ACTIVITY :: Each line from the one containing "Trace the outline of every instance of the gray floral" through the end of the data below is to be output verbatim, with no lines added or left out.

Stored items
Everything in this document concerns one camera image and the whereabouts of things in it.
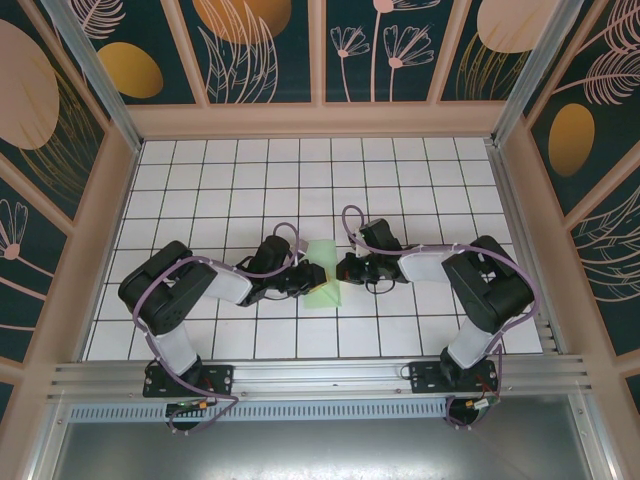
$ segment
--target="grid tile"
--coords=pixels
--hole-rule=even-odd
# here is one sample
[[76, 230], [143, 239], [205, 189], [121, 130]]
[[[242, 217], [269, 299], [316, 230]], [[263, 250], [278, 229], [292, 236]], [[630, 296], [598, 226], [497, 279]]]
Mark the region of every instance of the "grid tile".
[[[340, 214], [354, 204], [385, 218], [403, 245], [487, 233], [515, 258], [483, 149], [480, 139], [451, 138], [147, 142], [85, 358], [151, 359], [117, 288], [171, 240], [236, 265], [286, 221], [305, 240], [335, 239], [341, 260], [352, 250]], [[349, 215], [358, 225], [356, 212]], [[287, 228], [278, 235], [294, 241]], [[389, 286], [381, 282], [378, 292]], [[203, 296], [186, 327], [202, 358], [345, 358], [437, 355], [465, 319], [448, 283], [399, 284], [378, 296], [343, 283], [341, 299], [337, 309], [308, 309], [304, 298], [243, 308]], [[508, 353], [540, 351], [534, 322], [504, 344]]]

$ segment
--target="metal bar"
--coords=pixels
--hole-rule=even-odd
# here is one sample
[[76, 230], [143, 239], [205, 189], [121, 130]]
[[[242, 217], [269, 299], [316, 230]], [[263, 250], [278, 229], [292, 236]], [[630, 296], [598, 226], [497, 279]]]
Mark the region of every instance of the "metal bar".
[[580, 13], [583, 0], [566, 0], [558, 2], [549, 23], [540, 35], [538, 44], [527, 59], [516, 84], [509, 94], [507, 103], [493, 131], [494, 142], [500, 146], [506, 141], [511, 130], [533, 95], [536, 87], [544, 77], [562, 46], [566, 33]]
[[93, 45], [84, 34], [68, 2], [59, 0], [41, 0], [55, 28], [60, 32], [73, 57], [85, 73], [94, 90], [102, 100], [113, 121], [118, 125], [127, 144], [132, 150], [140, 149], [140, 134], [133, 119], [116, 90], [111, 78], [98, 59]]
[[[415, 398], [409, 381], [401, 376], [405, 366], [415, 360], [235, 362], [233, 392], [243, 401]], [[437, 361], [438, 357], [424, 360]], [[211, 361], [204, 363], [215, 365]], [[59, 365], [49, 390], [49, 402], [149, 402], [142, 396], [145, 365], [145, 362]], [[576, 355], [505, 355], [502, 385], [507, 396], [575, 393], [576, 389], [591, 388], [582, 358]]]

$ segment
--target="purple cable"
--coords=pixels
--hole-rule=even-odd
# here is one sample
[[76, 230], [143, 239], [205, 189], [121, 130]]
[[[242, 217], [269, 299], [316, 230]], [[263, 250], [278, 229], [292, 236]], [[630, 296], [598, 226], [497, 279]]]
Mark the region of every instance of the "purple cable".
[[500, 328], [500, 330], [498, 330], [498, 332], [496, 333], [496, 335], [493, 337], [493, 340], [491, 340], [491, 343], [489, 343], [489, 345], [487, 346], [487, 348], [485, 349], [485, 353], [488, 355], [489, 352], [491, 352], [491, 350], [493, 349], [493, 347], [495, 346], [495, 344], [502, 338], [502, 335], [505, 334], [505, 332], [507, 332], [509, 329], [515, 327], [516, 325], [520, 325], [521, 323], [526, 322], [527, 320], [529, 320], [530, 318], [533, 318], [534, 316], [536, 316], [540, 310], [540, 292], [538, 290], [538, 286], [536, 285], [536, 283], [533, 281], [533, 279], [529, 276], [529, 274], [527, 272], [525, 272], [518, 264], [516, 264], [515, 262], [513, 262], [511, 259], [503, 256], [503, 255], [499, 255], [495, 252], [492, 252], [491, 250], [487, 250], [485, 248], [480, 248], [480, 247], [474, 247], [472, 245], [462, 245], [462, 244], [453, 244], [453, 245], [420, 245], [418, 247], [415, 248], [411, 248], [409, 250], [403, 250], [401, 252], [397, 252], [397, 251], [393, 251], [393, 250], [381, 250], [379, 248], [373, 248], [370, 247], [369, 245], [367, 245], [366, 243], [358, 240], [358, 238], [355, 236], [355, 234], [349, 229], [349, 226], [347, 225], [347, 211], [348, 210], [355, 210], [358, 212], [358, 214], [360, 215], [360, 226], [362, 227], [364, 225], [364, 212], [362, 210], [360, 210], [359, 207], [357, 207], [356, 205], [347, 205], [346, 207], [344, 207], [342, 209], [342, 226], [344, 227], [345, 231], [347, 232], [347, 236], [356, 244], [359, 245], [362, 248], [365, 248], [367, 250], [369, 250], [370, 252], [373, 253], [378, 253], [380, 255], [393, 255], [393, 256], [404, 256], [404, 255], [411, 255], [414, 253], [420, 253], [420, 252], [448, 252], [448, 251], [452, 251], [455, 253], [462, 253], [464, 251], [469, 251], [469, 252], [475, 252], [475, 253], [481, 253], [482, 255], [486, 255], [488, 257], [494, 258], [496, 260], [498, 260], [499, 262], [504, 263], [505, 265], [511, 267], [513, 270], [515, 270], [515, 272], [520, 275], [522, 277], [522, 279], [527, 283], [527, 285], [529, 285], [529, 288], [531, 289], [531, 291], [533, 292], [533, 307], [531, 307], [531, 310], [526, 313], [523, 317], [518, 318], [516, 320], [513, 320], [511, 322], [506, 322], [502, 328]]
[[[276, 231], [278, 230], [278, 228], [280, 228], [282, 226], [287, 226], [287, 227], [289, 227], [289, 228], [291, 228], [293, 230], [293, 232], [295, 234], [295, 237], [296, 237], [295, 252], [297, 254], [297, 252], [299, 251], [299, 248], [300, 248], [300, 235], [298, 233], [298, 229], [296, 227], [294, 227], [290, 223], [282, 222], [282, 223], [279, 223], [278, 225], [275, 226], [275, 228], [273, 229], [273, 233], [275, 234]], [[133, 309], [133, 323], [135, 324], [135, 326], [137, 328], [139, 328], [142, 331], [142, 333], [144, 334], [144, 338], [145, 338], [145, 340], [147, 342], [147, 345], [149, 345], [149, 349], [153, 353], [155, 359], [160, 364], [160, 366], [162, 366], [162, 368], [169, 374], [169, 376], [173, 379], [173, 381], [176, 382], [178, 385], [186, 388], [187, 390], [190, 390], [190, 391], [192, 391], [194, 393], [197, 393], [198, 395], [202, 395], [205, 398], [215, 398], [215, 399], [218, 399], [218, 400], [231, 400], [231, 403], [229, 405], [227, 405], [225, 408], [223, 408], [220, 412], [218, 412], [213, 418], [211, 418], [210, 420], [207, 420], [206, 422], [199, 423], [198, 425], [196, 425], [191, 430], [184, 431], [184, 435], [189, 435], [189, 432], [196, 433], [198, 431], [204, 430], [207, 427], [210, 427], [211, 425], [213, 425], [215, 423], [216, 420], [218, 420], [220, 417], [222, 417], [224, 414], [226, 414], [229, 410], [231, 410], [239, 402], [239, 399], [238, 399], [238, 397], [235, 397], [233, 395], [223, 395], [223, 394], [219, 394], [219, 393], [210, 392], [208, 390], [203, 390], [203, 389], [198, 388], [198, 387], [194, 387], [193, 385], [191, 385], [191, 384], [185, 382], [184, 380], [182, 380], [173, 370], [171, 370], [171, 368], [169, 367], [167, 362], [165, 362], [165, 360], [162, 358], [162, 355], [161, 355], [160, 351], [158, 350], [158, 348], [156, 347], [156, 344], [151, 339], [152, 335], [151, 335], [151, 332], [149, 331], [149, 328], [147, 327], [147, 325], [144, 322], [140, 321], [140, 310], [142, 309], [142, 306], [144, 305], [144, 302], [147, 301], [147, 299], [151, 295], [151, 292], [153, 292], [153, 290], [158, 285], [160, 285], [160, 283], [162, 283], [166, 278], [168, 278], [169, 275], [171, 275], [173, 272], [178, 270], [180, 267], [182, 267], [182, 266], [184, 266], [184, 265], [186, 265], [188, 263], [191, 263], [191, 262], [201, 262], [201, 263], [206, 263], [207, 265], [214, 265], [214, 266], [219, 267], [219, 268], [224, 269], [224, 270], [228, 270], [228, 271], [231, 271], [231, 272], [236, 272], [236, 273], [238, 273], [240, 275], [243, 275], [245, 277], [250, 277], [250, 278], [268, 278], [268, 277], [272, 277], [274, 275], [278, 275], [279, 273], [281, 273], [284, 270], [286, 270], [287, 268], [289, 268], [291, 266], [291, 264], [295, 261], [295, 257], [296, 257], [296, 255], [292, 255], [291, 257], [289, 257], [285, 261], [283, 266], [278, 268], [277, 270], [274, 270], [273, 272], [269, 272], [269, 273], [262, 273], [262, 274], [248, 273], [248, 272], [240, 270], [240, 269], [238, 269], [236, 267], [231, 267], [231, 266], [229, 266], [229, 265], [227, 265], [225, 263], [222, 263], [222, 262], [219, 262], [217, 260], [213, 260], [213, 259], [210, 259], [210, 258], [207, 258], [207, 257], [200, 257], [200, 256], [188, 257], [188, 258], [180, 260], [180, 261], [174, 263], [173, 265], [171, 265], [158, 278], [156, 278], [153, 282], [151, 282], [151, 285], [149, 285], [149, 287], [140, 296], [140, 299], [138, 300], [138, 302], [136, 303], [136, 306]], [[173, 433], [176, 433], [176, 432], [179, 431], [179, 430], [177, 430], [175, 428], [175, 426], [173, 424], [173, 420], [175, 419], [176, 415], [178, 415], [180, 413], [181, 413], [180, 411], [176, 411], [171, 415], [171, 417], [169, 417], [169, 426], [171, 427]]]

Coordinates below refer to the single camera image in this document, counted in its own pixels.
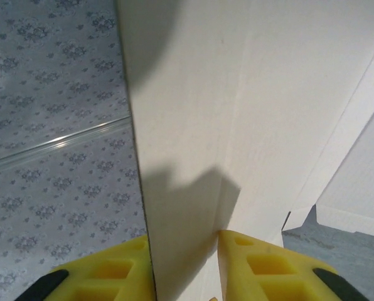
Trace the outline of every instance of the metal floor strip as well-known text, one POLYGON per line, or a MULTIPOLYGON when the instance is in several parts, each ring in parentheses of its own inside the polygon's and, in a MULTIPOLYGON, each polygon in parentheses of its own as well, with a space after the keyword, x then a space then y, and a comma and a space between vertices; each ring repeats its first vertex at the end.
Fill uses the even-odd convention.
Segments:
POLYGON ((104 134, 113 133, 116 130, 125 129, 130 126, 131 117, 127 116, 121 119, 97 125, 87 130, 76 132, 74 134, 55 138, 51 141, 39 144, 32 148, 22 150, 21 152, 17 152, 15 154, 0 158, 0 171, 18 164, 35 160, 36 158, 41 156, 46 156, 59 148, 86 142, 93 138, 100 137, 104 134))

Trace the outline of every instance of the gray surface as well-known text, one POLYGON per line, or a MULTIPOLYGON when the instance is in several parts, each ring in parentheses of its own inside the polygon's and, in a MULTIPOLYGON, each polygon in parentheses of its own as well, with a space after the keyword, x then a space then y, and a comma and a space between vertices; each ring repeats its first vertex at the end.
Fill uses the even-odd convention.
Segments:
POLYGON ((374 236, 321 226, 314 207, 302 227, 283 232, 283 242, 285 248, 329 263, 374 300, 374 236))
POLYGON ((0 300, 146 232, 130 127, 0 172, 0 300))

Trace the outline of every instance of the yellow foam piece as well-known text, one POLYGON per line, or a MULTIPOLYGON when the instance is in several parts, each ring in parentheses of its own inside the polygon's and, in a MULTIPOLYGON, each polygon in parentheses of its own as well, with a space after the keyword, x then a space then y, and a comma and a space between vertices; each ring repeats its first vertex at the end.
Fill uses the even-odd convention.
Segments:
POLYGON ((154 301, 147 236, 68 262, 69 276, 45 301, 154 301))
POLYGON ((340 301, 313 272, 335 269, 247 235, 220 231, 218 260, 224 301, 340 301))

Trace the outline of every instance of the gray floral pattern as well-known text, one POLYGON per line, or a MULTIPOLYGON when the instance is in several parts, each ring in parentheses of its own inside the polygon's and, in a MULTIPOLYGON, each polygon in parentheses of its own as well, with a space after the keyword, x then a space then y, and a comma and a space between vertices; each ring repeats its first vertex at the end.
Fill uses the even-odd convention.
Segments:
POLYGON ((130 128, 0 172, 0 300, 145 233, 130 128))
POLYGON ((0 0, 0 157, 129 115, 113 1, 0 0))

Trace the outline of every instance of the white cardboard panel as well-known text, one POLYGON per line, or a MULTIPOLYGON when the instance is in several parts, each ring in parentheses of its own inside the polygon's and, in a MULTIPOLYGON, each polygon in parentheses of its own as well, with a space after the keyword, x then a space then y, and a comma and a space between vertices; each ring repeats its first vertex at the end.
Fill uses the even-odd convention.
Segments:
POLYGON ((374 116, 317 202, 320 224, 374 235, 374 116))
POLYGON ((374 113, 374 57, 295 201, 284 230, 302 226, 374 113))
POLYGON ((208 238, 230 219, 281 242, 374 54, 374 1, 120 0, 119 18, 159 300, 220 299, 208 238))

YOUR RESPONSE ::
Trace the outline of every instance of the gray floral pattern as well-known text, one POLYGON per line, or a MULTIPOLYGON when the instance is in several parts, each ring in parentheses of its own inside the polygon's and, in a MULTIPOLYGON, each polygon in parentheses of its own as well, with a space after the keyword, x then a space then y, and a comma and a space between vertices; each ring repeats its first vertex at the end.
Fill uses the even-odd convention.
Segments:
POLYGON ((130 128, 0 172, 0 300, 145 233, 130 128))
POLYGON ((0 0, 0 157, 129 115, 113 1, 0 0))

Trace the outline of every instance of the white cardboard panel as well-known text, one POLYGON per line, or a MULTIPOLYGON when the instance is in several parts, each ring in parentheses of its own inside the polygon's and, in a MULTIPOLYGON, each polygon in parentheses of its own as well, with a space after the keyword, x then a space then y, and a comma and a space between vertices; each ring repeats its first vertex at the end.
Fill uses the even-odd convention.
Segments:
POLYGON ((374 116, 317 202, 320 224, 374 235, 374 116))
POLYGON ((374 113, 374 57, 295 201, 284 230, 302 226, 374 113))
POLYGON ((208 238, 230 219, 281 242, 374 54, 374 1, 120 0, 119 18, 159 300, 220 299, 208 238))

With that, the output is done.